Many developers might balk at the idea of telling their players all of their plans up front. If not, their PR and marketing departments certainly will. So in a situation like this, where you can’t please everyone and your public plans could be scrapped and fall apart at any time, what’s the upside in taking such a risk?

“The upside with the community I think was felt strongest in the early days,” says Mehers. “That feeling of risk taking, doing things differently, literally engaging your player base in conversation, not via social media, or Twitch, but by actually talking to them. As we’ve scaled and the game nears completion, those moments feel fewer and further apart. We do however, have an incredible strong core community that have been with us on a long, and sometimes fraught journey.

“Some of the benefits have come from interesting places. When open development is part of what you do, it not only lowers the barriers between the studio and its community, it has also brought about a much flatter communication structure to the studio.

The openness extends internally not just externally, we’re by no means some sort of hippy commune, but generally any question can, and often is, asked of the senior management and will be answered.

Opinions are voiced from all areas of the business, intern or lead, as a rule no one feels their creativity or input is quashed. But as with the community, there are times when we simply have to say ‘no we’re doing it this way’, and move on.”

With such a public roadmap, open development has its fair share of problems, too. Edge Case Games is, in many ways, pioneering this idea and, as such, is still feeling things out.

“A key downside has also been in how to manage “stories” for the press. When you are sharing openly with your community you have to work out what “news” you can present to attract press attention. It’s something we’re still working on to be honest.

“How we evolve open development in the future is a tricky question, as with everything we’ve done, we’ll experiment and find what works, and get burned occasionally when things don’t. There is no road map for this stuff, you literally just have to learn by doing.”

BE BRAVE

So you’re a developer looking to make a great new online game. You’re looking to build a community and let them in on the development roadmap. What advice does Mehers have for you?

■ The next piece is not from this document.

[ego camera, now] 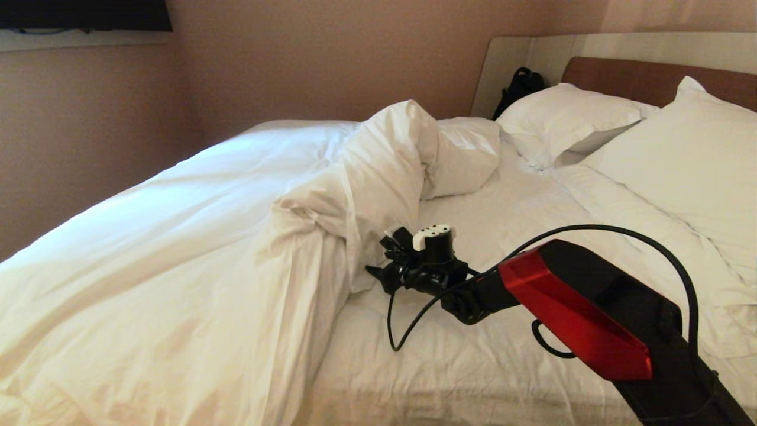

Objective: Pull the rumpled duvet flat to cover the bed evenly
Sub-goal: Hold the folded corner of the quilt

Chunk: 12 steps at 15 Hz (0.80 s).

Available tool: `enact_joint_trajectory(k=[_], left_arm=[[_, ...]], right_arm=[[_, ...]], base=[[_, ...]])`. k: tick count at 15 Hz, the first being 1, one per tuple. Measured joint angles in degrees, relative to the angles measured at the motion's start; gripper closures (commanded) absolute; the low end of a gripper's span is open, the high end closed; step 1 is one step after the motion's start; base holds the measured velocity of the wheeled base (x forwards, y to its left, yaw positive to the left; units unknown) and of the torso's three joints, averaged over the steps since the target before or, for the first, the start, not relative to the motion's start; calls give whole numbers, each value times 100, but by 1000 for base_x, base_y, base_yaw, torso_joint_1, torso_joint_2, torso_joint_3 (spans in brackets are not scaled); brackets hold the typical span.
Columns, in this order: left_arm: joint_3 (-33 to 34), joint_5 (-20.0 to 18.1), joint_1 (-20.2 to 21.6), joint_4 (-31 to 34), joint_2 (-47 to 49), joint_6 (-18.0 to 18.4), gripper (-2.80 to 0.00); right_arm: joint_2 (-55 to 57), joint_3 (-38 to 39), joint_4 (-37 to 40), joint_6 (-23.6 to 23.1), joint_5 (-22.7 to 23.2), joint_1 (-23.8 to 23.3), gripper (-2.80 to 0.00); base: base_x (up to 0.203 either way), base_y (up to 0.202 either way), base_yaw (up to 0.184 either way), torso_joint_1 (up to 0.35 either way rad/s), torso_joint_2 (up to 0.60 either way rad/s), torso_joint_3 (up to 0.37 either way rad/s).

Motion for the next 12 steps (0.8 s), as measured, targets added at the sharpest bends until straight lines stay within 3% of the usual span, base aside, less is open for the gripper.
enact_joint_trajectory(k=[12], left_arm=[[0,-1,0,1,0,-1,0]], right_arm=[[-61,-7,-18,11,1,-2,0]], base=[[0,0,0,0,0,0]])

“Firstly I’d say ‘be sure you understand what this means to you’. What boundaries are you setting? You probably want to maintain creative control, but at the same time you have to accommodate some of what your community is telling you.

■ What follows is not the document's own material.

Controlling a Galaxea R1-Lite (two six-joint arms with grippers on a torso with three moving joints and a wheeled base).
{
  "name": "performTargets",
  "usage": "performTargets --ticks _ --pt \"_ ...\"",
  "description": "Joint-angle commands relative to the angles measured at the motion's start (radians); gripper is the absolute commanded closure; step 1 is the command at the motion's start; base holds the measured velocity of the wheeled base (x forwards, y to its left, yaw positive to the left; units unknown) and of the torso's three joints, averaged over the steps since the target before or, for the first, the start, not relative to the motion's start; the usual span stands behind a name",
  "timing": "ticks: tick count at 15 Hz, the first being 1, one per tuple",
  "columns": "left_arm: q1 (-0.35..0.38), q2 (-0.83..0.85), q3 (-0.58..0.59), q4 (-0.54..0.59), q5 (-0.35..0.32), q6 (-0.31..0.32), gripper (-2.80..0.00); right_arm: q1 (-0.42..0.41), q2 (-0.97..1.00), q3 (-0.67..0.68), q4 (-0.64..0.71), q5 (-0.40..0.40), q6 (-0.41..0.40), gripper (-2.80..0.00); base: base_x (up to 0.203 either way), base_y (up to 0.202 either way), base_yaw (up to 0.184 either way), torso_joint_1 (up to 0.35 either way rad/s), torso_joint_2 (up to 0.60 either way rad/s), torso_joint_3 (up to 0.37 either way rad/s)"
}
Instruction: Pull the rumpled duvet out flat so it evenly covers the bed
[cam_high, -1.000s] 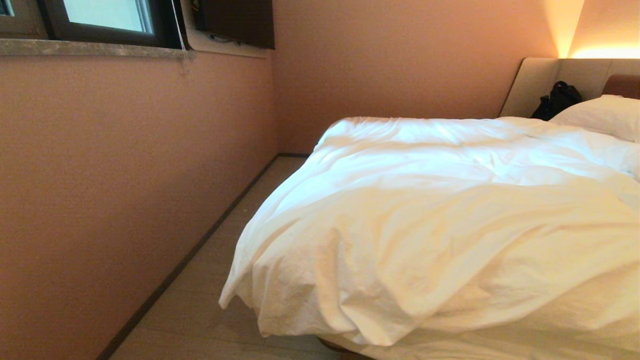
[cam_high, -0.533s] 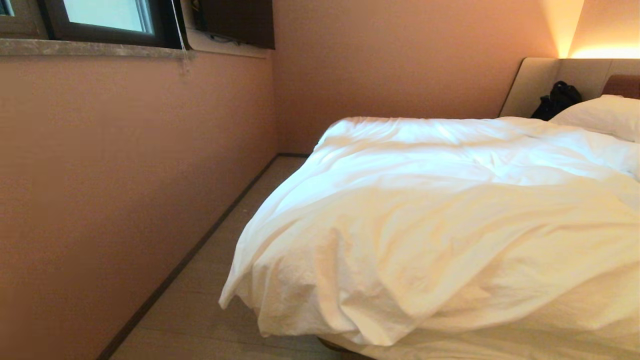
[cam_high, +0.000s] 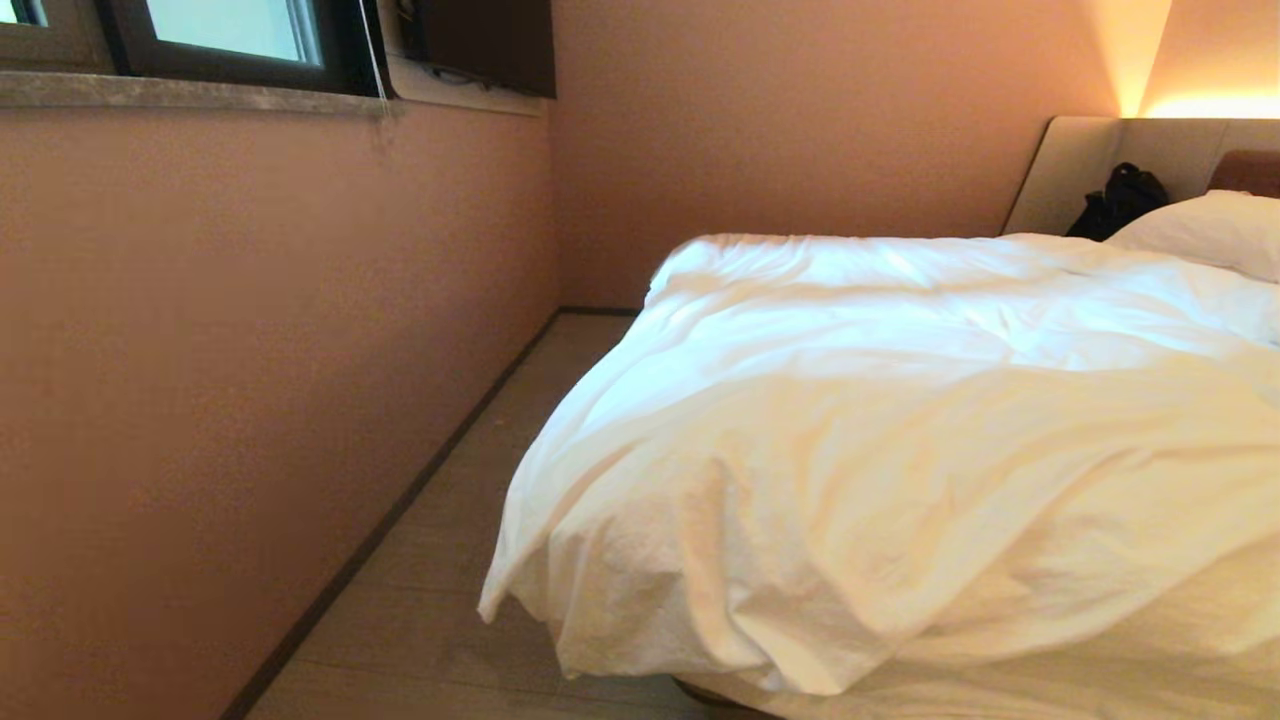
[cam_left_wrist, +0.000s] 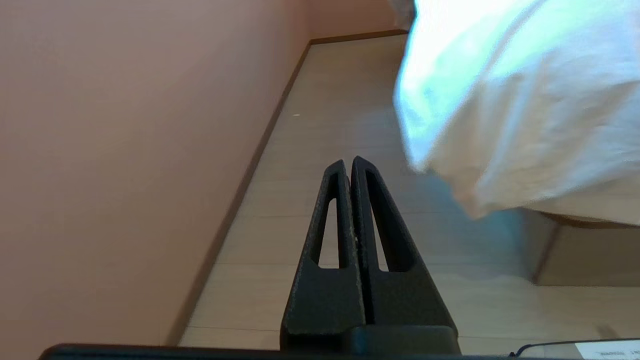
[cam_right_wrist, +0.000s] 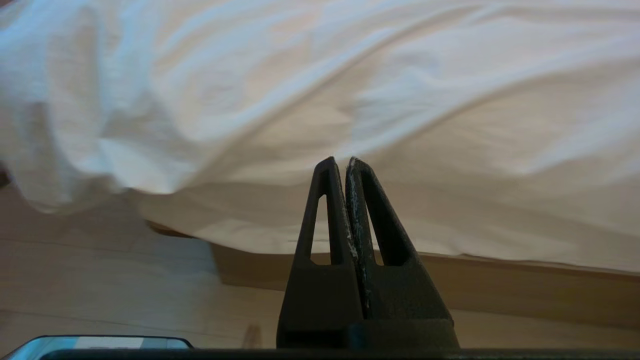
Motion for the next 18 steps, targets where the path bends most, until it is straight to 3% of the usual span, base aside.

“I’d also say “Be Brave”. You can’t do open development without committing to it. As with us, part of your team will be terrified, especially if you’ve been doing work for hire or console games in the past.

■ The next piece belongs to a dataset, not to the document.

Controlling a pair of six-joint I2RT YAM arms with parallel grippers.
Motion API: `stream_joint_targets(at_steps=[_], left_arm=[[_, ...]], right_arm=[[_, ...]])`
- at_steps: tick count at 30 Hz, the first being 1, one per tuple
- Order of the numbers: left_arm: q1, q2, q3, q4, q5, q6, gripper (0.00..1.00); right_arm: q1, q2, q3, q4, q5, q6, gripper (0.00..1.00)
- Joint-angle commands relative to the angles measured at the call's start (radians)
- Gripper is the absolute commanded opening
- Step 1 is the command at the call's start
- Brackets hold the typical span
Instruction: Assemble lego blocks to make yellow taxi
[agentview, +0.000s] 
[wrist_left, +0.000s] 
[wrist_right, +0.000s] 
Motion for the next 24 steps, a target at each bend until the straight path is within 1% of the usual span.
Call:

“To be fair you will also find part of your team – usually the younger ones used to game jams, etc – will wonder why all games aren’t made this way. Suddenly letting your fans observe the process and play your builds way before they are ready, way before you’d normally share them with anyone, will be very scary, but the terror dies down and the fun ramps up once you’ve built that relationship with your community.”

A key part of open development is making your game available on Early Access. It’s the easiest way to give your players access to the game for feedback before a v1.00 launch, and gives you an opportunity to fund development at the same time.

“Early Access gave us a platform to share our first playable, almost stable build, and open development allowed us to have a framework to deliver on a pact with our audience,” Mehers says. “An exchange of ideas, an understanding of what worked and what didn’t. It was a risk for sure, but so is making a game for two years in a bunker, with no idea whether anyone will really like it. We found out very early that the core concept of Fractured Space had legs, which I don’t think would have been possible without Early Access.

“My advice for anyone else thinking of using Early Access: Ask yourself why? If top of the list is revenue, then think again. If it’s the need for players to test ideas, to test scaling up, to build community or hone gameplay, then you are probably on the right track. I’m not saying ignore the revenue aspects, developers need to eat too, but it shouldn’t be your primary reason for deciding to use Early Access.”